Work to be completed: Search the listing for the word "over" and say how many lines have it, nothing besides.

Dataset excerpt:
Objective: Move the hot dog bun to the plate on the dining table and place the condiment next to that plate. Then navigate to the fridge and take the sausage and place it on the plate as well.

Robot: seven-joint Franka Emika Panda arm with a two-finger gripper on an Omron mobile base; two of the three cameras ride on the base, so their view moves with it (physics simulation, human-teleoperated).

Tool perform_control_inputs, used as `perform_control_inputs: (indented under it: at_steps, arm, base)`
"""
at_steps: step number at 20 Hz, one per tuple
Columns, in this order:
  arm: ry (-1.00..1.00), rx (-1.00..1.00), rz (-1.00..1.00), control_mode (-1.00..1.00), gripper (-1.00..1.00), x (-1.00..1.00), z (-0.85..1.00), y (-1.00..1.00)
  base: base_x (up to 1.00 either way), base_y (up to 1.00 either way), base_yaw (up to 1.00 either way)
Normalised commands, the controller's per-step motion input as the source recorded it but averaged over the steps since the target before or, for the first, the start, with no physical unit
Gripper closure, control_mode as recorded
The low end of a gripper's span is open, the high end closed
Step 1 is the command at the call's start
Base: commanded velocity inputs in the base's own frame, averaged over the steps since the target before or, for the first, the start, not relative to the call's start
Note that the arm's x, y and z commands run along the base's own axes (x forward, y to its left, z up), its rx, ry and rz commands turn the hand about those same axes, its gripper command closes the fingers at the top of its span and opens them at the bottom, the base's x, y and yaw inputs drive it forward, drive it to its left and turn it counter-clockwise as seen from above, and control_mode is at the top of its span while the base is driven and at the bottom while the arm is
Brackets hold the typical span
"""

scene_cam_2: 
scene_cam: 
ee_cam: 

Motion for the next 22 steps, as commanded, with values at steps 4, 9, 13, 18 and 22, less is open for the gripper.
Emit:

Answer space: 2